▶ **PROBLEM DETAILS**
Every line of the listing is to be printed again exactly.

▶ **DATASET EXCERPT**
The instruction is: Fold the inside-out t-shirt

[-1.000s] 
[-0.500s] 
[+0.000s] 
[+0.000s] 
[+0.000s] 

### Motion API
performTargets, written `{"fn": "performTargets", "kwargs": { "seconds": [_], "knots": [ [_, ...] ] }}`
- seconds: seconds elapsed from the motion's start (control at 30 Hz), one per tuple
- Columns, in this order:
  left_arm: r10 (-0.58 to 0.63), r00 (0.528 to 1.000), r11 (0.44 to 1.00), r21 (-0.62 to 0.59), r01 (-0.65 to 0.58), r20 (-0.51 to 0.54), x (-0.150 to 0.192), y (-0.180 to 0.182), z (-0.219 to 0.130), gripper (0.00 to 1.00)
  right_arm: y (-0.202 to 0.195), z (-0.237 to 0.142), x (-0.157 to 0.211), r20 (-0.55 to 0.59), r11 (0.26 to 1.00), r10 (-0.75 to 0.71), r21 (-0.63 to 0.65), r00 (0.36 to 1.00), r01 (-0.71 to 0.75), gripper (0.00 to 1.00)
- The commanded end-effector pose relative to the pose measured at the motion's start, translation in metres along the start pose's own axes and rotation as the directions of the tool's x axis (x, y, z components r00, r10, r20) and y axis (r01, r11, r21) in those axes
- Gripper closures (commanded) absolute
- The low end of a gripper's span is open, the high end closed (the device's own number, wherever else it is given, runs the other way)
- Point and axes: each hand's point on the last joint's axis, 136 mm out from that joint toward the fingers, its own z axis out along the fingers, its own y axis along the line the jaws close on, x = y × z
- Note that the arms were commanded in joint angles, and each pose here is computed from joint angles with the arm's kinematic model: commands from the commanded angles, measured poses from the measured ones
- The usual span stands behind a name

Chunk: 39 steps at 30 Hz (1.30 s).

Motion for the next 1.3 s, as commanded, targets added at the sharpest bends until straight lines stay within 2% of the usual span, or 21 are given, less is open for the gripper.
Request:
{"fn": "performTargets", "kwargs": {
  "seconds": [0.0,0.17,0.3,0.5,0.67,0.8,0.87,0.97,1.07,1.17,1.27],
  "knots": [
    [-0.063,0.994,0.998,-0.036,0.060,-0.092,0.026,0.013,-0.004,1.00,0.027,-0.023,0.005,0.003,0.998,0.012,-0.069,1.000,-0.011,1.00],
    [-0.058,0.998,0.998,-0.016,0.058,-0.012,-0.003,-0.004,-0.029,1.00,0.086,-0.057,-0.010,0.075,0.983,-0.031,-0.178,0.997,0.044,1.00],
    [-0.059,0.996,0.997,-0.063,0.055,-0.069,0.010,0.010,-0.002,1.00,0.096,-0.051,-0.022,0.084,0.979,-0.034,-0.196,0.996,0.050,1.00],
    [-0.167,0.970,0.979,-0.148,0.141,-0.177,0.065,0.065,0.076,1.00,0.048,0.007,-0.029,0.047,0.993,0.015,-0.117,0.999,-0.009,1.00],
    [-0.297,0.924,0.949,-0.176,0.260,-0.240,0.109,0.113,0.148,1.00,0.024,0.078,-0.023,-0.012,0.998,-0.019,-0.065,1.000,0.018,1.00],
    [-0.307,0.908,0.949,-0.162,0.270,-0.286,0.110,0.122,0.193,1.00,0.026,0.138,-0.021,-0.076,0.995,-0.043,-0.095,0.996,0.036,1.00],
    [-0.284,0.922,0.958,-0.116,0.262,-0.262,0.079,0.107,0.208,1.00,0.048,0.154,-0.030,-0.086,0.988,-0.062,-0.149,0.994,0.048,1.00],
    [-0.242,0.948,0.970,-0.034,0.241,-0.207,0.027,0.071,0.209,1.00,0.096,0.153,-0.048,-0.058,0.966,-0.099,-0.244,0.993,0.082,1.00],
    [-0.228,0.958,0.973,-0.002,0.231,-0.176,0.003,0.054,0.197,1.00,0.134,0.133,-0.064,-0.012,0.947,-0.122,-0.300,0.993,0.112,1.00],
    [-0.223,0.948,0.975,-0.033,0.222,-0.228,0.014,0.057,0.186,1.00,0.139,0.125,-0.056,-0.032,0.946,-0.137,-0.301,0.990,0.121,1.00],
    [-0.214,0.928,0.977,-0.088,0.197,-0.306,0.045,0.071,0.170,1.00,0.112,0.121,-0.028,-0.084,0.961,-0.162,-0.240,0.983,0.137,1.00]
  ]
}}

▶ **EXERCISE SOLUTION**
The instruction is: Fold the inside-out t-shirt

[-1.000s] 
[-0.500s] 
[+0.000s] 
[+0.000s] 
[+0.000s] 

### Motion API
performTargets, written `{"fn": "performTargets", "kwargs": { "seconds": [_], "knots": [ [_, ...] ] }}`
- seconds: seconds elapsed from the motion's start (control at 30 Hz), one per tuple
- Columns, in this order:
  left_arm: r10 (-0.58 to 0.63), r00 (0.528 to 1.000), r11 (0.44 to 1.00), r21 (-0.62 to 0.59), r01 (-0.65 to 0.58), r20 (-0.51 to 0.54), x (-0.150 to 0.192), y (-0.180 to 0.182), z (-0.219 to 0.130), gripper (0.00 to 1.00)
  right_arm: y (-0.202 to 0.195), z (-0.237 to 0.142), x (-0.157 to 0.211), r20 (-0.55 to 0.59), r11 (0.26 to 1.00), r10 (-0.75 to 0.71), r21 (-0.63 to 0.65), r00 (0.36 to 1.00), r01 (-0.71 to 0.75), gripper (0.00 to 1.00)
- The commanded end-effector pose relative to the pose measured at the motion's start, translation in metres along the start pose's own axes and rotation as the directions of the tool's x axis (x, y, z components r00, r10, r20) and y axis (r01, r11, r21) in those axes
- Gripper closures (commanded) absolute
- The low end of a gripper's span is open, the high end closed (the device's own number, wherever else it is given, runs the other way)
- Point and axes: each hand's point on the last joint's axis, 136 mm out from that joint toward the fingers, its own z axis out along the fingers, its own y axis along the line the jaws close on, x = y × z
- Note that the arms were commanded in joint angles, and each pose here is computed from joint angles with the arm's kinematic model: commands from the commanded angles, measured poses from the measured ones
- The usual span stands behind a name

Chunk: 39 steps at 30 Hz (1.30 s).

Motion for the next 1.3 s, as commanded, targets added at the sharpest bends until straight lines stay within 2% of the usual span, or 21 are given, less is open for the gripper.
Request:
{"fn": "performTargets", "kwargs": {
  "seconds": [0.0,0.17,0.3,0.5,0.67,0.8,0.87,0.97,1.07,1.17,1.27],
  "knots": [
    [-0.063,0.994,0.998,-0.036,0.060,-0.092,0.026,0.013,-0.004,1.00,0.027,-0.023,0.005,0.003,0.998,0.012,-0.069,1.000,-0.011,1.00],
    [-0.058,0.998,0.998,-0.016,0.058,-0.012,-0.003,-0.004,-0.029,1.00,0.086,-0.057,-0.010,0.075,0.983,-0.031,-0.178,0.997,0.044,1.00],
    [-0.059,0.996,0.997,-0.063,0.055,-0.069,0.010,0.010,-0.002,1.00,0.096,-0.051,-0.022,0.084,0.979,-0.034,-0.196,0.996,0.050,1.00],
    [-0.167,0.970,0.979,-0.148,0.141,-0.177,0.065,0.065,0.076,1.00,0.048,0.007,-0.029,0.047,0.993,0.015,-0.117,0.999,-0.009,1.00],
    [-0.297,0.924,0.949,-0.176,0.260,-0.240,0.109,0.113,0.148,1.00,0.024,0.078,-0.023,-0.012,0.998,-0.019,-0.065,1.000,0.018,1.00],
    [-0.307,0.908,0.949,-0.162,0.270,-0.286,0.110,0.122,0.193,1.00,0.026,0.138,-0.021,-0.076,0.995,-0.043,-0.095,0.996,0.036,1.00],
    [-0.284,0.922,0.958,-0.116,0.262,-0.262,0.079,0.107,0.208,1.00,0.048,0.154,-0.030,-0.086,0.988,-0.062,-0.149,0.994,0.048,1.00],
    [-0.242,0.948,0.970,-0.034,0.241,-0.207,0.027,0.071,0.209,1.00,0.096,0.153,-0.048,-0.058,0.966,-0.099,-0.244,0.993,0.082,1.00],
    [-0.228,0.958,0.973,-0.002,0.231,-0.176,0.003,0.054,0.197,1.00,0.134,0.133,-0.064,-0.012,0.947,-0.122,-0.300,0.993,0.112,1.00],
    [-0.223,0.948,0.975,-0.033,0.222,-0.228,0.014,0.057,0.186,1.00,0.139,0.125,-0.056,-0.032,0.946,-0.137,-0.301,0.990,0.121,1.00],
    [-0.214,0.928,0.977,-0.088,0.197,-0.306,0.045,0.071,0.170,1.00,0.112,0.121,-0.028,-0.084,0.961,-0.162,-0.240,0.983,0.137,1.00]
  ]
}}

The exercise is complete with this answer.